Other players simply don't feel any compulsion to have their scores submitted and verified, particularly if their score would not rank highly.
Hollywood actor and solid Donkey Kong player Will Forte once said, "it takes a certain type of person to register your Donkey Kong score."
Indeed it does, Will.
While a player capable of achieving a top 25 score on a title as competitive, prestigious, and notorious as Donkey Kong will likely submit his score, there are many, many players capable of mid-tier scores who would never think to bother with an official submission even on MAME, much less on an arcade machine. Having a machine and referee handy for a live performance is one thing, but it's a lot of trouble to record and mail to Twin Galaxies a tape of a mid-tier game just to be mid-tier on the scoreboard.

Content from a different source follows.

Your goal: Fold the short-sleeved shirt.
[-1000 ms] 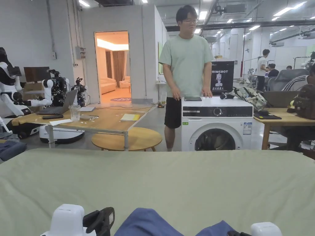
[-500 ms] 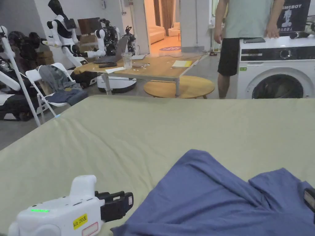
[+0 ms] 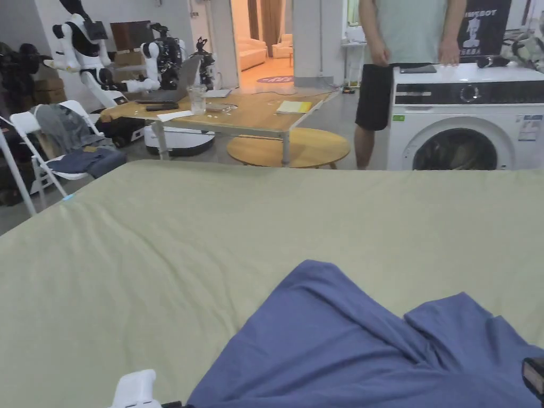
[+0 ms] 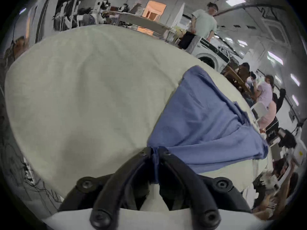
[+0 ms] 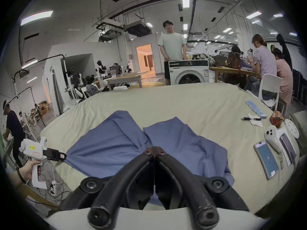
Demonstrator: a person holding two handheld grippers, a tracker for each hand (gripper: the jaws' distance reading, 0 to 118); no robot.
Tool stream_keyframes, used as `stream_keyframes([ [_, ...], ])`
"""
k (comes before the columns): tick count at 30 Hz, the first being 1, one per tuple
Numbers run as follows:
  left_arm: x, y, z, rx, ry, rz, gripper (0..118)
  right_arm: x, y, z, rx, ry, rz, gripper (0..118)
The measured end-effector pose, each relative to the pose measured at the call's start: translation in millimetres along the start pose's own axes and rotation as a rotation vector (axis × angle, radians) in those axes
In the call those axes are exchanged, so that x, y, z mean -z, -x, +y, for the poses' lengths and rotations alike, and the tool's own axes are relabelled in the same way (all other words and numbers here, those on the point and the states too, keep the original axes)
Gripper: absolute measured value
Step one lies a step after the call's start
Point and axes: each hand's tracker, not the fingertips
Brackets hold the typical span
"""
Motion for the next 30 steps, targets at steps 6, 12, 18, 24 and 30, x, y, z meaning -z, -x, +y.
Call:
stream_keyframes([
  [6,-0.3,10.1,1.0,-0.039,0.024,-0.052,2,57.3,-56.8,45.1,-0.113,0.1,-0.057,85],
  [12,-0.6,2.5,2.3,0.019,0.043,-0.028,2,167.2,-113.7,79.8,-0.06,0.372,-0.163,85],
  [18,-3.9,-1.0,1.7,-0.006,0.048,-0.03,2,241.9,-127.9,58.0,-0.036,0.728,-0.205,55],
  [24,-6.5,-12.8,-2.0,0.015,0.032,-0.021,2,225.8,-105.5,61.0,-0.177,0.682,-0.219,0],
  [30,-10.6,-6.0,5.8,-0.021,0.045,-0.053,2,190.7,-102.4,71.5,-0.114,0.546,-0.228,0],
])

There isn't a single game in the Twin Galaxies database (Donkey Kong included) where there's much of a fight over 50th place, or any fight at all for 100th. In fact, the very bottom of the list for any game can be occupied literally at will. Twin Galaxies doesn't demand a minimum score. You can play a game with your feet, or oven mitts, or attempted telekinesis, submit a score of a few hundred or thousand points, and be ranked "123rd in the world" at Donkey Kong, Ms. Pac Man, et al. It's different for every game, but the scoreboard rankings become fairly meaningless at a certain threshold, where most everything below it is occupied by the "vanity scores" of players who simply want to see their names on the list.
In Donkey Kong's case, the competitive threshold ends somewhere around the top 50 spots (This is speaking of the arcade list—on the MAME list, intermediate-level scores extend well into the 70s.)
Finally, there are players who may very well be ignorant of the existence of Twin Galaxies and don't submit their scores because they don't realize that there is a place to submit them. There aren't likely to be many elite players in this category, but the possibility exists, especially among non-American non-English speaking players.
Grain Of Salt
This isn't an exhaustive list of everything one should consider when evaluating a leaderboard, but it's a good sampling of the kinds of things to think about. The rankings are valuable in getting an idea of the competition pool, but they are far from perfect.
3 comments:
I looked up Will Forte's score, and it's only 116,500 points. It makes me wonder if people who score 100K really are in the top 100 of Donkey Kong players, or if people who score that low don't even bother submitting their scores.
I agree with the above poster. It took me about a month to break 100k from never playing DK before and given the small amount of effort I thought submitting a score was pointless despite it being free back then. Until I get the kill screen I will never consider myself worthy of any highscore entry.
JTG
All good points. I fall in the camp where I can't be bothered to submit to tg. I play 1080 snowboarding, and I post on numerous sites, and most of these sites have reasonable proof policies.
It's just when it takes four hours on one course, reset after reset, I'm not going to waste my time (and battery money - them things ain't cheap!) Resetting the console, getting a clear shot of unmodified n64, going through the options in slow motion, then hoping I'll get lucky enough to get an outlier score. Twin Galaxies must know how limiting they are and know how downright inaccurate they're portraying videogame high score history with their downright retarded proof policy. And I can only imagine how much more annoying donkey Kong is to prove...
My thing is: I'm here to push games to their limits, have a good time, inspire others to try with me...not get bogged down with something that most people don't bother with.
Thanks for this article. It really spoke to me.